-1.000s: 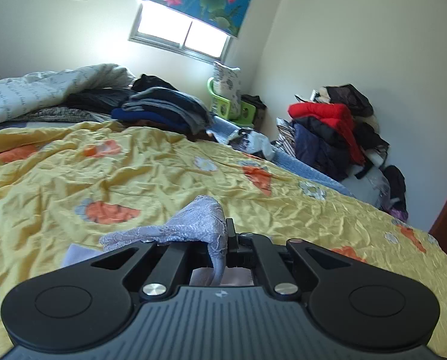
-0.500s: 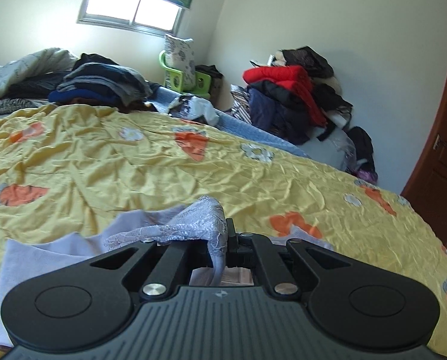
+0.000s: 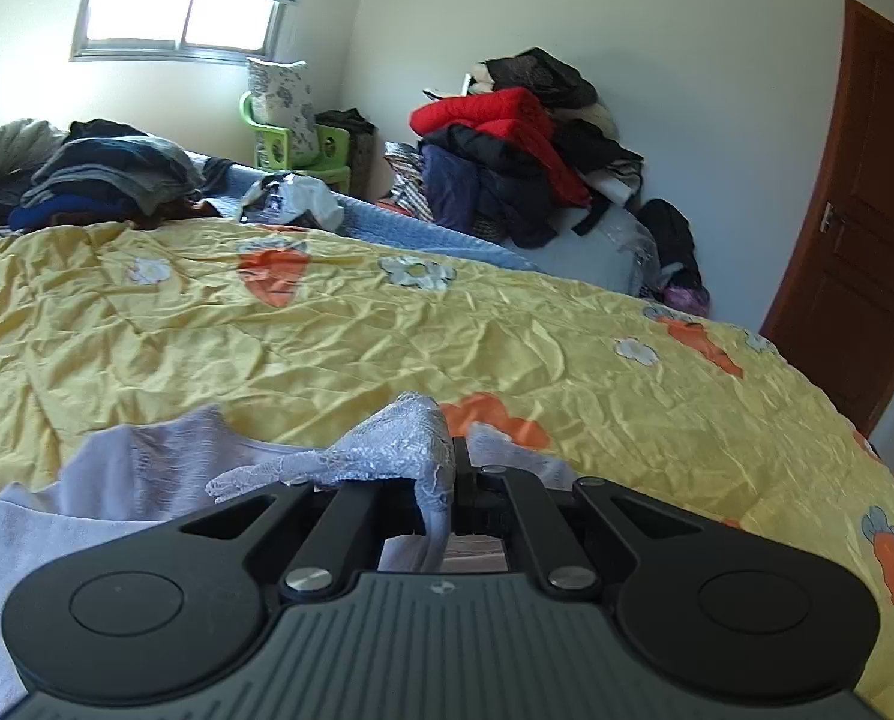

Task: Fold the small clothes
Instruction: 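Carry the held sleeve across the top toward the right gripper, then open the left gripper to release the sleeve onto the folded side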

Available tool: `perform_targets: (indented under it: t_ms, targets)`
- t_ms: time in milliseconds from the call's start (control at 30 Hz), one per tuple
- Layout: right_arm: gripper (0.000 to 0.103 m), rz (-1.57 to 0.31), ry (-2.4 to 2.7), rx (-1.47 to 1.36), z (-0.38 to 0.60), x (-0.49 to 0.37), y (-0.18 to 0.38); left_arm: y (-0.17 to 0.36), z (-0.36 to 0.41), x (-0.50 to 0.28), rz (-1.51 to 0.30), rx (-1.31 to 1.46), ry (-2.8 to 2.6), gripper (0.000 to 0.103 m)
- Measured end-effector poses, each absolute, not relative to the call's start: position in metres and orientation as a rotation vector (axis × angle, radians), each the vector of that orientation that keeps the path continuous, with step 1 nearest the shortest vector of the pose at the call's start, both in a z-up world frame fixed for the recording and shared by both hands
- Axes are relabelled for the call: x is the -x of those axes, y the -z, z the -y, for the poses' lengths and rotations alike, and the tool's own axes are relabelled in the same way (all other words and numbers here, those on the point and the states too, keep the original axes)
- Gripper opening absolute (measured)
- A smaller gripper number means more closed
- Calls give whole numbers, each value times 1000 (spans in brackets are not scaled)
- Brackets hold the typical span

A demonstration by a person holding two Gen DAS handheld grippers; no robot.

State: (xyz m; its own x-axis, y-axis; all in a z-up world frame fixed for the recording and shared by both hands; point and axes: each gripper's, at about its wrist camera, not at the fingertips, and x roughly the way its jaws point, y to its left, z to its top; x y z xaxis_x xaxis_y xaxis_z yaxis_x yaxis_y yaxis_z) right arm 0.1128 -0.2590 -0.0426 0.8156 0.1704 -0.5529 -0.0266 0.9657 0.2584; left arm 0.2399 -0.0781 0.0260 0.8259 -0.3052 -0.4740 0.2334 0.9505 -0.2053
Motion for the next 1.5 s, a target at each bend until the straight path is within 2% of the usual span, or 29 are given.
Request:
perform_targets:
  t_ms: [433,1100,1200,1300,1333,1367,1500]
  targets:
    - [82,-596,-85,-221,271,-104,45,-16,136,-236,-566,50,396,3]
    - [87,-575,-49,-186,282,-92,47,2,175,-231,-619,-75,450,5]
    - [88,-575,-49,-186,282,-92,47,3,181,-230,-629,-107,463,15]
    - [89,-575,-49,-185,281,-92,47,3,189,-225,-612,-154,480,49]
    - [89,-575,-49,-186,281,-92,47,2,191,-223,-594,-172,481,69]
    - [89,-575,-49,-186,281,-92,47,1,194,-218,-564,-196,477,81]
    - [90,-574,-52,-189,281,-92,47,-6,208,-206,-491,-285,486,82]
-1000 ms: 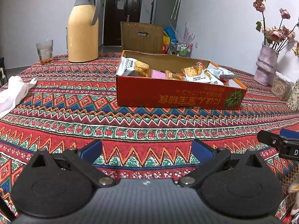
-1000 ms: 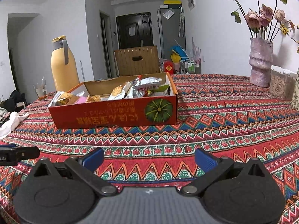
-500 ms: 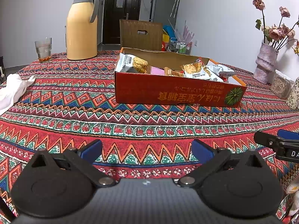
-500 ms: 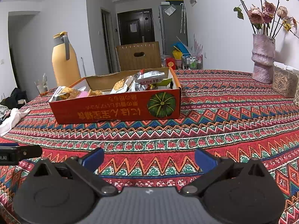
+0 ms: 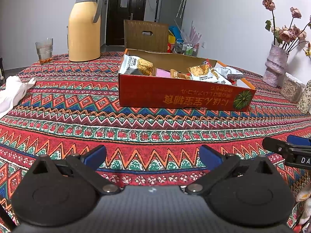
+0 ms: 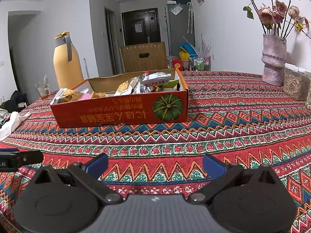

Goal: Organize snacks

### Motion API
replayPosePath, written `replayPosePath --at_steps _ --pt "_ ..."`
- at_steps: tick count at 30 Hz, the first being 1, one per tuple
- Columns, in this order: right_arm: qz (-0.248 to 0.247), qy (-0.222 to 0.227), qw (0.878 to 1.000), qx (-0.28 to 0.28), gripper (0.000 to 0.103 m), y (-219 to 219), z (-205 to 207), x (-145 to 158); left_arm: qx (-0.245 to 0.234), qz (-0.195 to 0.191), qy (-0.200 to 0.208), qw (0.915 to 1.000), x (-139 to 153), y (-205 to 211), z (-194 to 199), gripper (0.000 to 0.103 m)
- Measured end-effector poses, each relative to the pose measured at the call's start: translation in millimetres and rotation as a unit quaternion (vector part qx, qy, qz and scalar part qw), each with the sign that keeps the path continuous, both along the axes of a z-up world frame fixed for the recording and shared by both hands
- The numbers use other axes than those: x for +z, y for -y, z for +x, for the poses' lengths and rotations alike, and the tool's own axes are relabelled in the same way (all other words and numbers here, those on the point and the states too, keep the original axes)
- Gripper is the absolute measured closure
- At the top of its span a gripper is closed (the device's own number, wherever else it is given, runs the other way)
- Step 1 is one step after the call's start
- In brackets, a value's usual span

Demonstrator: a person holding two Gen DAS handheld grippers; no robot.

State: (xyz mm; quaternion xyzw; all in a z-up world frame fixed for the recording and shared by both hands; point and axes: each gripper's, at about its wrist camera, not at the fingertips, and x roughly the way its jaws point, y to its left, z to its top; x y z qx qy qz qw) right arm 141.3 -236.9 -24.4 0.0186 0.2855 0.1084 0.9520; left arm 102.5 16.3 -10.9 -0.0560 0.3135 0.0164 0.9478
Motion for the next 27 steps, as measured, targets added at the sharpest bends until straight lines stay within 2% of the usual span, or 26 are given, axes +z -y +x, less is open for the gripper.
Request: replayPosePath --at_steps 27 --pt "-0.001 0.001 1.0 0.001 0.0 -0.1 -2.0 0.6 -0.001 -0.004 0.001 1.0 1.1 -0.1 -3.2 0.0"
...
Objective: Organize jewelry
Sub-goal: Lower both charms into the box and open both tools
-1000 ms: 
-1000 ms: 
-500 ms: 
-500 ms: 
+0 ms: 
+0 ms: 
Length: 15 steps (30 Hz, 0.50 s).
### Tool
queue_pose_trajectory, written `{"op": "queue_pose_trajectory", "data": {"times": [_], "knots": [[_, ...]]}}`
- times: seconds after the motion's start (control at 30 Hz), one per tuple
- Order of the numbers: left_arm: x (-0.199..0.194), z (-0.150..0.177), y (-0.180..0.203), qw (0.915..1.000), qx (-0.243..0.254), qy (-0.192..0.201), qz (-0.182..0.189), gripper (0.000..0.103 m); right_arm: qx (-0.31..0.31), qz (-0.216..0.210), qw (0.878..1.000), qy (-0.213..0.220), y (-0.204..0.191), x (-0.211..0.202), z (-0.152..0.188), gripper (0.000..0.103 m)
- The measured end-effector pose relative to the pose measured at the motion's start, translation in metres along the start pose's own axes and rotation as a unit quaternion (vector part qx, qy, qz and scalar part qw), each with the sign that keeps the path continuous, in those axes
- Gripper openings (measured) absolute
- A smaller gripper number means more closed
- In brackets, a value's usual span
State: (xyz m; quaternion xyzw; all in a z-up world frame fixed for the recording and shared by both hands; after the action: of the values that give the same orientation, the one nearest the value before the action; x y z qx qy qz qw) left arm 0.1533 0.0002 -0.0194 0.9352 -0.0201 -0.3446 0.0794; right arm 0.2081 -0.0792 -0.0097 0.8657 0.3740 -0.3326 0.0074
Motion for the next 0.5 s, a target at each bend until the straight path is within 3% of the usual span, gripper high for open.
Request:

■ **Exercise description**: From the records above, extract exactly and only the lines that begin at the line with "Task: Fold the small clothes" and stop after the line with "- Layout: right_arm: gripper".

■ **Solved problem**:
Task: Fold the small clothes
Instruction: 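Carry the held sleeve across the top toward the right gripper, then open the left gripper to release the sleeve onto the folded side
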
Available tool: `perform_targets: (indented under it: t_ms, targets)`
- t_ms: time in milliseconds from the call's start (control at 30 Hz), one per tuple
- Layout: right_arm: gripper (0.000 to 0.103 m), rz (-1.57 to 0.31), ry (-2.4 to 2.7), rx (-1.47 to 1.36), z (-0.38 to 0.60), x (-0.49 to 0.37), y (-0.18 to 0.38); left_arm: y (-0.17 to 0.36), z (-0.36 to 0.41), x (-0.50 to 0.28), rz (-1.51 to 0.30), rx (-1.31 to 1.46), ry (-2.8 to 2.6), gripper (0.000 to 0.103 m)

There is no more to add to the answer.